Sorting and characterization of cancer cells with different migration phenotypes using a microfluidic platform

Cancer metastasis is the primary cause of poor prognosis and high mortality in patients, and the chemotactic migration of cancer cells is closely related to the metastasis process. Isolating cancer cells with different migration phenotypes is crucial for understanding the mechanisms of cancer cell migration and cancer metastasis. However, current methods for sorting cancer cells based on migration phenotypes often suffer from low efficiency, long operation times, and complex procedures. Additionally, cell migration and sorting experiments often rely on live cell imaging systems, which are generally costly and lack portability. In this study, we developed an automated microfluidic platform for sorting cancer cells based on their migration phenotypes.

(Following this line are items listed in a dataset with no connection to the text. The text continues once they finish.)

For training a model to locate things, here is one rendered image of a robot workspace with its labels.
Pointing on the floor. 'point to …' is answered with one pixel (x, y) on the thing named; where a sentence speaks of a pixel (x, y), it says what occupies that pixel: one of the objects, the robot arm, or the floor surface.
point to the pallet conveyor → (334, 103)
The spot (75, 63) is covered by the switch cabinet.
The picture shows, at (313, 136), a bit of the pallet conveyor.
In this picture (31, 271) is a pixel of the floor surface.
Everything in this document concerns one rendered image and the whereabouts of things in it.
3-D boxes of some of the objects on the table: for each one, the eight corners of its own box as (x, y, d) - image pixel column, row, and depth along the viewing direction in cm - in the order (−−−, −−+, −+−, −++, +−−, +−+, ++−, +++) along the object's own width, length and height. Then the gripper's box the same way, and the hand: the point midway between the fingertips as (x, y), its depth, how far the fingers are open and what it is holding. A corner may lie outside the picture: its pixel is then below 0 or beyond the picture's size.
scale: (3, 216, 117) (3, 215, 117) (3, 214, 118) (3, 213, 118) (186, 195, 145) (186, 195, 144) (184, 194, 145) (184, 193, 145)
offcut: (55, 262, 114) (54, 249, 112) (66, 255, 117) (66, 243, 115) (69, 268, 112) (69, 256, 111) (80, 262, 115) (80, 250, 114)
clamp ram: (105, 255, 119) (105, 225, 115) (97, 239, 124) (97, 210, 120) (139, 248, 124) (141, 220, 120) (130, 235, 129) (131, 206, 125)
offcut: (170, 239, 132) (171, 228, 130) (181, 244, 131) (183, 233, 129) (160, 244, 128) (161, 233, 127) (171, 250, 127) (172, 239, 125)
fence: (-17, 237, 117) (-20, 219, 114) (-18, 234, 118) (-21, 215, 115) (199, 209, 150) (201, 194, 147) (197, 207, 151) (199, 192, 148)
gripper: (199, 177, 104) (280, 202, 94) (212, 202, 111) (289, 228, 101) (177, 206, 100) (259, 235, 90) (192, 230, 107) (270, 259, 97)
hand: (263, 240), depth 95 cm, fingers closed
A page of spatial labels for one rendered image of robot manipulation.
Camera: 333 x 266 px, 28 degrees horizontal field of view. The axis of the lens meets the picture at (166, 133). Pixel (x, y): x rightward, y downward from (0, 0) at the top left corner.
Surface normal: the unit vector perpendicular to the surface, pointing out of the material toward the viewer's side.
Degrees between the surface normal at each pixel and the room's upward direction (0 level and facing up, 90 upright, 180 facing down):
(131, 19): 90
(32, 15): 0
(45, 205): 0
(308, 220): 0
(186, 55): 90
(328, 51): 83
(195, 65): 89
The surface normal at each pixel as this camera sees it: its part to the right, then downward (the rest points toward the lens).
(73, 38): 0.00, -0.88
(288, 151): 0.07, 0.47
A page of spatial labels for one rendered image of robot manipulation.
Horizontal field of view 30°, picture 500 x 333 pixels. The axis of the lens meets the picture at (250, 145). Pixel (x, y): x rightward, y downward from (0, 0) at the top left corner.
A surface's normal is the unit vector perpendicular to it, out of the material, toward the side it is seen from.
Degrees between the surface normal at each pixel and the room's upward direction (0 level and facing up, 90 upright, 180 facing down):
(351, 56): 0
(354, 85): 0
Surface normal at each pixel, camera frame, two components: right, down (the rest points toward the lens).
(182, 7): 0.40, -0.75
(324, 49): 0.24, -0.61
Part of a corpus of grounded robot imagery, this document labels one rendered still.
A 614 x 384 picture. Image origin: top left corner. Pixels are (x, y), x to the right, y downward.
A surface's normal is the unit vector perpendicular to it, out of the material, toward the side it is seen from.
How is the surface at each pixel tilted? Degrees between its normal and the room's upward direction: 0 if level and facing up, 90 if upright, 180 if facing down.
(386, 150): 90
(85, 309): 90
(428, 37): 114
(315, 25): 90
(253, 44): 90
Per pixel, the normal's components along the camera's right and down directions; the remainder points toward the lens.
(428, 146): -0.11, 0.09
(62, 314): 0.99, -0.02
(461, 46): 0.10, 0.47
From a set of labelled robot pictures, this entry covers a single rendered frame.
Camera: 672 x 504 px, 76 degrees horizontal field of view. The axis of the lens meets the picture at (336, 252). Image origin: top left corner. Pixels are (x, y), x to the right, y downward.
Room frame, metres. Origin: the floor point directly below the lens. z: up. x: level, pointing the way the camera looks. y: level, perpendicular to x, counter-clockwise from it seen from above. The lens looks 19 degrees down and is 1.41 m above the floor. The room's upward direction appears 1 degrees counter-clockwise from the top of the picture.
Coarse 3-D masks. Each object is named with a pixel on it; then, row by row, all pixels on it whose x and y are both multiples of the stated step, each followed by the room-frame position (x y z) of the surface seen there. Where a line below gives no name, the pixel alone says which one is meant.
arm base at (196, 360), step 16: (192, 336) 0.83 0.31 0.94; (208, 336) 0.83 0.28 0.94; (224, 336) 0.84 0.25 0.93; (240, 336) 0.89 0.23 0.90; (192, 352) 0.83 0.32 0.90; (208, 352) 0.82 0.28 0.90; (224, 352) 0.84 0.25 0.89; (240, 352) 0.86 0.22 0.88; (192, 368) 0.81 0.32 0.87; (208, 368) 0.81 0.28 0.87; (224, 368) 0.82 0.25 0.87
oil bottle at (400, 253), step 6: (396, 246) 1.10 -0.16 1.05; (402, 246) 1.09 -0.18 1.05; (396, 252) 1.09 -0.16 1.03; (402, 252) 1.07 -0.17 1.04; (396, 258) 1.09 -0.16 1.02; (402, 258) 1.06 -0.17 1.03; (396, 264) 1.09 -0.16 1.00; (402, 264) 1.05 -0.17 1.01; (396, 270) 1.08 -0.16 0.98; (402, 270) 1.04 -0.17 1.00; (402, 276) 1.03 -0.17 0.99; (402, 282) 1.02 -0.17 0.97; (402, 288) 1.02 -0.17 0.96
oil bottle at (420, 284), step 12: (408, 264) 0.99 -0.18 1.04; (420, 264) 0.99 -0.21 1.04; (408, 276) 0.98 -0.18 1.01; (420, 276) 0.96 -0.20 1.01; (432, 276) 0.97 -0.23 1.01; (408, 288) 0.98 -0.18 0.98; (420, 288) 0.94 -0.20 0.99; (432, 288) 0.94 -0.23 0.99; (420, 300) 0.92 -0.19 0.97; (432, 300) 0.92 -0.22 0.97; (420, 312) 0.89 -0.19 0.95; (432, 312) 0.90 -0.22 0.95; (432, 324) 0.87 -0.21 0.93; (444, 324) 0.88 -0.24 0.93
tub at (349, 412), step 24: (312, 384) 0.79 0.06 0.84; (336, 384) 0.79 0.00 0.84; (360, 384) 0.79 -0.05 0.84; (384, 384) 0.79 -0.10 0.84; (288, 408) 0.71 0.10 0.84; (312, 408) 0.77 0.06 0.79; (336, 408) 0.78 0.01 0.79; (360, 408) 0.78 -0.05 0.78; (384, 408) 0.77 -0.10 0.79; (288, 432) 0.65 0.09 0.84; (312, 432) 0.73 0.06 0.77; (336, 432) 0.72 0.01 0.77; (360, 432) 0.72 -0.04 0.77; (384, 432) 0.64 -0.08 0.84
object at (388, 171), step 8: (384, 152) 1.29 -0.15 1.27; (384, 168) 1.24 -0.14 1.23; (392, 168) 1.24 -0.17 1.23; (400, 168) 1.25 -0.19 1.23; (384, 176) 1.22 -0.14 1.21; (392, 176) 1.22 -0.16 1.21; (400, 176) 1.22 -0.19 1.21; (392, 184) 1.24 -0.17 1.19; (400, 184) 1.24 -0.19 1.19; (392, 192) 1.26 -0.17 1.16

The platform was validated using two breast cancer cell lines, MDA-MB-231 and MCF-7, with the sorting process completed within 6.5 hours. The sorted cells with high and low migration phenotypes could be further cultured and had similar proliferative capacities. Through SMART-seq2 analysis, we identified several significantly differentially expressed genes closely related to cell migration and tumor metastasis across different migration phenotypes. Functional validation experiments revealed that the knockdown of the GADD45B gene in MDA-MB-231 cells reduced the migration rate of high-chemotactic cells. Enrichment analyses revealed that the differentially expressed genes were associated with multiple migration-related pathways, including the mitogen-activated protein kinases (MAPK) signaling pathway. Protein expression assays indicated an upregulation of phosphorylated p38 in high-chemotactic cells. In conclusion, this sorting platform provides an efficient and robust solution for investigating the migration heterogeneity of cancer cells.